Supplementary data are available at Bioinformatics online.
1 Introduction
Due to technical advancements in handling large amount of data and efficient algorithms, machine learning techniques have been widely applied to several areas of biology, such as structure and function of biological macromolecules, image processing, recognizing disease patterns and so on. Esteva et al. (2017) utilized deep neural networks for classifying skin cancers using biopsy-proven clinical images. Anoosha et al. (2015) developed a computational tool for discriminating between driver and passenger mutations in epidermal growth factor in cancer using support vector machines. On protein structure and function, several machine learning algorithms have been proposed for predicting the binding affinity of protein–protein complexes, binding sites in protein–protein, protein-DNA and protein-RNA complexes, protein folding rates, aggregation prone regions in proteins, aggregation rates, secondary structure and solvent accessibility of amino acid residues using sequence information alone. In addition, mutation of amino acid residue or nucleotide may alter the structure and function and some of them lead to diseases. This problem has also been addressed successfully using machine learning methods.

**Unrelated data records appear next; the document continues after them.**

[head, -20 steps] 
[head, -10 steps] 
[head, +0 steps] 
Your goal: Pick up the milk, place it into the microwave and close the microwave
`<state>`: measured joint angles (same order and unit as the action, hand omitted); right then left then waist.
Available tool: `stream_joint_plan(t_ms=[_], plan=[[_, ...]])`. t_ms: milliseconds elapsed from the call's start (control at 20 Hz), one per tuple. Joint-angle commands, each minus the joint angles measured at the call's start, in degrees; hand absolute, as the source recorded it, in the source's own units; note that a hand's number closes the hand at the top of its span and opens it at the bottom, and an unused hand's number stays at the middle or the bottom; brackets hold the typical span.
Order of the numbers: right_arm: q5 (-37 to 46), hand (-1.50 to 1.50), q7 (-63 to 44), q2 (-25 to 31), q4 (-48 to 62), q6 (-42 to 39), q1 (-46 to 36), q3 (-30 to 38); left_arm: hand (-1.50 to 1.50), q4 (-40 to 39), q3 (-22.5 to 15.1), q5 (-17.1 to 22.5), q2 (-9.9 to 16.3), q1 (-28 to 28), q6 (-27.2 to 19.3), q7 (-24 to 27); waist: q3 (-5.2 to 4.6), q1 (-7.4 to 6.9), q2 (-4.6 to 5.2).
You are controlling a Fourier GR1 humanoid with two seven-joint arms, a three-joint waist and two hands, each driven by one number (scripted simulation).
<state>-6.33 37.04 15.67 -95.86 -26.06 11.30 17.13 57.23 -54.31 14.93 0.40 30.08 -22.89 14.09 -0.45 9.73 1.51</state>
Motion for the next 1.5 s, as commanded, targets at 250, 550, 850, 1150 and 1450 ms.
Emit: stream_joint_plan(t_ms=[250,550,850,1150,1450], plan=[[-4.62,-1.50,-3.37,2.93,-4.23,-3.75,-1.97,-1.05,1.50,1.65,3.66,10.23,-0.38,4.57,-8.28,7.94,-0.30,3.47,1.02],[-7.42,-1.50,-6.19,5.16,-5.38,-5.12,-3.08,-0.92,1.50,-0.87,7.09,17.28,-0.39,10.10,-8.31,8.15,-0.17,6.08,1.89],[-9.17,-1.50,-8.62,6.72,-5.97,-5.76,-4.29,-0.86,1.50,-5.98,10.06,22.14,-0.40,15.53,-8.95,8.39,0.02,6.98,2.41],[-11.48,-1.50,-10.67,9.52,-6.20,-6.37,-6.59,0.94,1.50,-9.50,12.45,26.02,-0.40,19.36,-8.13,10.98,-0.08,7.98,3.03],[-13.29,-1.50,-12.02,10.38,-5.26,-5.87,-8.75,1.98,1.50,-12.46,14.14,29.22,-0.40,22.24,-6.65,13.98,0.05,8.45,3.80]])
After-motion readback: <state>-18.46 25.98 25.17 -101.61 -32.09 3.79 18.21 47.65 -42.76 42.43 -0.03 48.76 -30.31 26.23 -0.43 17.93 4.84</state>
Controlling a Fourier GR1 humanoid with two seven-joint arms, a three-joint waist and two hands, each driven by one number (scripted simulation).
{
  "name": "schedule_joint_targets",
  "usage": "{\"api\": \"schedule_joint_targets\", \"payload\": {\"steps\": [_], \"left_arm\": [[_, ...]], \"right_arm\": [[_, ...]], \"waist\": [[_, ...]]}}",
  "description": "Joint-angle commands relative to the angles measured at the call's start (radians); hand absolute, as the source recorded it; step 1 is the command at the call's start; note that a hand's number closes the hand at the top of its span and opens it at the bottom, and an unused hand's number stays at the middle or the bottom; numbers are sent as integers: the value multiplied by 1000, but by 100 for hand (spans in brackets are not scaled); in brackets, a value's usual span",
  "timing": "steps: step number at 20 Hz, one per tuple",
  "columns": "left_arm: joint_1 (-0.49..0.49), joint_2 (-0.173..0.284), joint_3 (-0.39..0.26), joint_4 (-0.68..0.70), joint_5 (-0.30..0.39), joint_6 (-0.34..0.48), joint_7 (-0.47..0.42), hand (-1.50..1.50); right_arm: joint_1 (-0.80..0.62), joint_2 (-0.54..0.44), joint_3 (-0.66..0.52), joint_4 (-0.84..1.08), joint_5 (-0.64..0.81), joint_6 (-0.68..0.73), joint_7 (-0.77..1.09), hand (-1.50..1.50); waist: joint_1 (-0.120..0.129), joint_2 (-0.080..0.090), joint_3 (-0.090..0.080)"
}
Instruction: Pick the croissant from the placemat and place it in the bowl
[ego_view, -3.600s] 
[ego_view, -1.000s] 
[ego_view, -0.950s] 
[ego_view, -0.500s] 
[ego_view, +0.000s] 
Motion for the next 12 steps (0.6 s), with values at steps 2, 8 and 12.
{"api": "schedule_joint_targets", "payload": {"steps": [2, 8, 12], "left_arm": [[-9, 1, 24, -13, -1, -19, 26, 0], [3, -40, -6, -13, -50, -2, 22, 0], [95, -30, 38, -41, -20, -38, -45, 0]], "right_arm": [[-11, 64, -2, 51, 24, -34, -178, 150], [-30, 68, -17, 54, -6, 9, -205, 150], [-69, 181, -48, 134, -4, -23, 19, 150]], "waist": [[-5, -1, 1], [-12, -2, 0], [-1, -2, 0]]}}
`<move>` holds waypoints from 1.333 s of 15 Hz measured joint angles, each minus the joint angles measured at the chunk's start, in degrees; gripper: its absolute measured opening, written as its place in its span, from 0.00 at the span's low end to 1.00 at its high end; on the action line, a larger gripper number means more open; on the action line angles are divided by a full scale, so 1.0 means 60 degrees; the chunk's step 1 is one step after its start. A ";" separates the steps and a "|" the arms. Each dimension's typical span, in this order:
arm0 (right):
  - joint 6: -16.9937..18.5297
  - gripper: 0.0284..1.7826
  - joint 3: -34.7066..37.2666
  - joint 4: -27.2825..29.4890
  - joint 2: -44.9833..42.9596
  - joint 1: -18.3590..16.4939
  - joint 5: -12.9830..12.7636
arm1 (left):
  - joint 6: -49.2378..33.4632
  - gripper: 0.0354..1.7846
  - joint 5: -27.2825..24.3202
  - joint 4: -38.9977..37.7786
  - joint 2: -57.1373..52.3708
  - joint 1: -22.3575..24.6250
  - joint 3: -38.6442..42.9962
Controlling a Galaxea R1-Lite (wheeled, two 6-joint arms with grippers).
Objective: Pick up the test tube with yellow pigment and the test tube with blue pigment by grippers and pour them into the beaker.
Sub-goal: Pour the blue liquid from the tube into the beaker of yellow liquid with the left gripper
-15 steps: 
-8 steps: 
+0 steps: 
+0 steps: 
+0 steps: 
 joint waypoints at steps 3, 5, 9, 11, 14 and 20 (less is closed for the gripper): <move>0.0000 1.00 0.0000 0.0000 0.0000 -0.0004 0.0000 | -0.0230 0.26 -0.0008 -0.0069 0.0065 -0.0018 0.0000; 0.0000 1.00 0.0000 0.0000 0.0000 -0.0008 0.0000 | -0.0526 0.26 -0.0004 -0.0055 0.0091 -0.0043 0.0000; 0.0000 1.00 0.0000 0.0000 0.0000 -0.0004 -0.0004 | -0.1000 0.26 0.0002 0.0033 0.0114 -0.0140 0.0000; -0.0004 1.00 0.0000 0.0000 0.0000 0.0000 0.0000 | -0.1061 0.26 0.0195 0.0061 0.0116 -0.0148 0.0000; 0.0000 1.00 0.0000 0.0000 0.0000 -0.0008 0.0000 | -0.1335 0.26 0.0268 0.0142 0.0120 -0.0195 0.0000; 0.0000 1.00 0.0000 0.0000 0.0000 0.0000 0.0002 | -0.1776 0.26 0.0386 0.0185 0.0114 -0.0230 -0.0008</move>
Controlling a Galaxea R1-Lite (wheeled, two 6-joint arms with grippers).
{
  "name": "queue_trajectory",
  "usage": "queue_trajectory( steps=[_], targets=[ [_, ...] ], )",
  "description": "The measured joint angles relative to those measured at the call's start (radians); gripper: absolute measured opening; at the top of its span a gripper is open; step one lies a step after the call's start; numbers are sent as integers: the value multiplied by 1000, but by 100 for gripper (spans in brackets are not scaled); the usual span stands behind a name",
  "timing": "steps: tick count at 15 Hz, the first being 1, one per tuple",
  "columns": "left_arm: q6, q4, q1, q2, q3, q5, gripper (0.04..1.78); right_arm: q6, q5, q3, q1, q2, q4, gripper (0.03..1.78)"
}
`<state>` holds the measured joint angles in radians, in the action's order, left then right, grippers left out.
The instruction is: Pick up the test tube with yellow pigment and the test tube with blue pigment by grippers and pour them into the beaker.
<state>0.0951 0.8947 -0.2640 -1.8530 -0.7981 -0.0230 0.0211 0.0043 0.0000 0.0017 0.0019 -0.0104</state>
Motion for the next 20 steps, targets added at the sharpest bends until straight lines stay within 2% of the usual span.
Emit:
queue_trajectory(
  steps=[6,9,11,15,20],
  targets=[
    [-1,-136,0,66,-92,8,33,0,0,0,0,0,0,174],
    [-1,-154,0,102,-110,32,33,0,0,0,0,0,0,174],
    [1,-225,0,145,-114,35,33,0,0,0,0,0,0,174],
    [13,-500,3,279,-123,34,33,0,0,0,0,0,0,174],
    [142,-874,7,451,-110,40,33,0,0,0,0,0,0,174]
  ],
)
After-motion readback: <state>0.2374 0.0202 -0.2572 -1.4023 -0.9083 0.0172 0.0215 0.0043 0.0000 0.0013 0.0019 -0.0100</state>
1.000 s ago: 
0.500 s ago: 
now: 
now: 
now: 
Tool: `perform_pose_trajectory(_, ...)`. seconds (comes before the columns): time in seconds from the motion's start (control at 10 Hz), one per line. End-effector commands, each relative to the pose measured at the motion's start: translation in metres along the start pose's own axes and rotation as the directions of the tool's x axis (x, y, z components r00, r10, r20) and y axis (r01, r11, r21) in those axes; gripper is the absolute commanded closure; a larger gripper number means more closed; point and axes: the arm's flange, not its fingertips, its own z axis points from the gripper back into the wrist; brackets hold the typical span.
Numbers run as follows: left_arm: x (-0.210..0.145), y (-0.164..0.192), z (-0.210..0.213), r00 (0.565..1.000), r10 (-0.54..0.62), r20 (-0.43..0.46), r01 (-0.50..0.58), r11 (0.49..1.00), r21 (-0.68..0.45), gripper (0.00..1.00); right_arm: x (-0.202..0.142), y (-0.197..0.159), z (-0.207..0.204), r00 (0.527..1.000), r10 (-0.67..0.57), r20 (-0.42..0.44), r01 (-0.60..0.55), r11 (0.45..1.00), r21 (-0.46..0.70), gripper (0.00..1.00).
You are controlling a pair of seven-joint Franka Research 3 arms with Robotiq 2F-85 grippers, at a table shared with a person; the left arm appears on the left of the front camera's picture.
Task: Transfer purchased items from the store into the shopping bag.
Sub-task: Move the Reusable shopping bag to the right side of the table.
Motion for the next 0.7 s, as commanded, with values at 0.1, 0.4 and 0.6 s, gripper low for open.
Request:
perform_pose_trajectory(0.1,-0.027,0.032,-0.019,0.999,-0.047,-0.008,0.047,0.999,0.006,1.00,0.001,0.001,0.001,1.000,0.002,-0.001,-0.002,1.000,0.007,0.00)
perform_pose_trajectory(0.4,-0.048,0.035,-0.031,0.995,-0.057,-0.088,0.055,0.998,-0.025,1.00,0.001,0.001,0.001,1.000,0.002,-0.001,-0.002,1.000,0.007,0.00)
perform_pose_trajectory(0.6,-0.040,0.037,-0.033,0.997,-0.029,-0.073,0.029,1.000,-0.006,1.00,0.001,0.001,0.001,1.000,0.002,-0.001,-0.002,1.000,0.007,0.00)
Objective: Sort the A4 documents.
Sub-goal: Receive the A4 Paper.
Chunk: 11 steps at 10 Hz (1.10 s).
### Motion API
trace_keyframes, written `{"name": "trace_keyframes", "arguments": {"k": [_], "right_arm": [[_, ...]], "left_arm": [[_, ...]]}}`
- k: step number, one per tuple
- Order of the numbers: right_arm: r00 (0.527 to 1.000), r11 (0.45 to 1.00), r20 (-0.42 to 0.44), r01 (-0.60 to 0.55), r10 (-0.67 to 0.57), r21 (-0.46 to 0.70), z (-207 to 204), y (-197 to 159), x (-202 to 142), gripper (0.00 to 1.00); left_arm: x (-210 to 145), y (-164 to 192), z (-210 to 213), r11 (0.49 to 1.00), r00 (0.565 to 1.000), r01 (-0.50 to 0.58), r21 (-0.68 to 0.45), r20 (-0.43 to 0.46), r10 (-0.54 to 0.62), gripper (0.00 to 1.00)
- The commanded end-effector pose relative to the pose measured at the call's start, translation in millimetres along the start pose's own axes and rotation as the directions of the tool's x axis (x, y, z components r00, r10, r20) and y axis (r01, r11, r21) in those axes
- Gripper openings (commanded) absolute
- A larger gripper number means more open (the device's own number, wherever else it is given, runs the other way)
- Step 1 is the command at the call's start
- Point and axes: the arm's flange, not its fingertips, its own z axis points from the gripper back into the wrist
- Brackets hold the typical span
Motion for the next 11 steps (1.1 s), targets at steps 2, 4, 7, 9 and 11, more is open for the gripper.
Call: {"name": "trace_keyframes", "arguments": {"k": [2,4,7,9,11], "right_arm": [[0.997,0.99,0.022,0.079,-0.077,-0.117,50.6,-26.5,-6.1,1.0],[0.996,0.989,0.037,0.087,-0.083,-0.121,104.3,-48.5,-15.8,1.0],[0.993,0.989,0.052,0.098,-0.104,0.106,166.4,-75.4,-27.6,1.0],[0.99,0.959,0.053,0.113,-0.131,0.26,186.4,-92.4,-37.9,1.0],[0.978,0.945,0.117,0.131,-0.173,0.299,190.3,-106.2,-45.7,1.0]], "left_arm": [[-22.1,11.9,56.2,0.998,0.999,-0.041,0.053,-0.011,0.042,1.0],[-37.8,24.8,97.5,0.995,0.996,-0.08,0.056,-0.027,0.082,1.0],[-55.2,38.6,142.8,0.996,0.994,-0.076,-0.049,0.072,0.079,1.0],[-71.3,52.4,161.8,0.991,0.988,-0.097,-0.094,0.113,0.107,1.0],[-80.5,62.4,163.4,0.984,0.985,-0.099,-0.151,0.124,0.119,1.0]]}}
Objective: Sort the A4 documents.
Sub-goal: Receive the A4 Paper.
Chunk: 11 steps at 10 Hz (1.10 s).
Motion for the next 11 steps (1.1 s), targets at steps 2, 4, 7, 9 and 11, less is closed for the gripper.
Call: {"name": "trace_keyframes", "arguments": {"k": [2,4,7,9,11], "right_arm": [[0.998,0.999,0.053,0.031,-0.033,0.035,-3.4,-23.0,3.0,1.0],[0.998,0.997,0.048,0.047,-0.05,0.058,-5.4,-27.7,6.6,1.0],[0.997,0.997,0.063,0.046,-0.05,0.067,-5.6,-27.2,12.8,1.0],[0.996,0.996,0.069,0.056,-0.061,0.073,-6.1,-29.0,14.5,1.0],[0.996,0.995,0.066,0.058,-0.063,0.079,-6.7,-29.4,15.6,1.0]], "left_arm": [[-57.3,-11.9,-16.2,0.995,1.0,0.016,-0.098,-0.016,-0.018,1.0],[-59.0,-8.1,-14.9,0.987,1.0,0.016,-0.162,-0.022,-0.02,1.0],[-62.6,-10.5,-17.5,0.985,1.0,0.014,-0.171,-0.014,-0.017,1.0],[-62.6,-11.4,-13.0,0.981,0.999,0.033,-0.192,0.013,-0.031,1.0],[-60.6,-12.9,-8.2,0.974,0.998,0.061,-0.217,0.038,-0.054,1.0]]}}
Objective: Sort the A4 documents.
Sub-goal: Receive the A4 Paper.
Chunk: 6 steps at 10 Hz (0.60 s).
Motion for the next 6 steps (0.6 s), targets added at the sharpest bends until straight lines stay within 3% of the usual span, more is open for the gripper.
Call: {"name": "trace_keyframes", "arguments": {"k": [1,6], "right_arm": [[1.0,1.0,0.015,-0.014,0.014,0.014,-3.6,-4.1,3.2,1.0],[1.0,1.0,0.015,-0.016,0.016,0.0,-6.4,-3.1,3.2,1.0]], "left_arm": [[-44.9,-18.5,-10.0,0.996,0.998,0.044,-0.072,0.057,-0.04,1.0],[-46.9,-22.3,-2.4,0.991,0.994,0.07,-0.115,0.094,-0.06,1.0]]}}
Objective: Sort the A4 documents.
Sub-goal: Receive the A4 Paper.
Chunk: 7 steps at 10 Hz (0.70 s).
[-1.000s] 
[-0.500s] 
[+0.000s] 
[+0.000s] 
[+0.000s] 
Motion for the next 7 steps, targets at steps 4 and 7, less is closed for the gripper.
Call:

Extraction of sequence-based features from protein/nucleic acid sequences and change in property upon mutation is a key for preparing input features in machine learning as well as deep learning methods. In our earlier work, we have developed a tool, PDBparam for extracting structure-based features for any protein structure as well as protein complexes (Nagarajan et al., 2016). Dukka’s group developed a tool, FEPS (http://bcb.ncat.edu/Features/) for extracting features from protein sequences. Chen et al. developed a Python package and webserver, iFeature for extraction and selection of features from protein and peptide sequences (Chen et al., 2018). These methods are limited to protein sequences and no user-friendly server/standalone program is available for handling mutational effects on amino acid substitutions and nucleic acid sequences.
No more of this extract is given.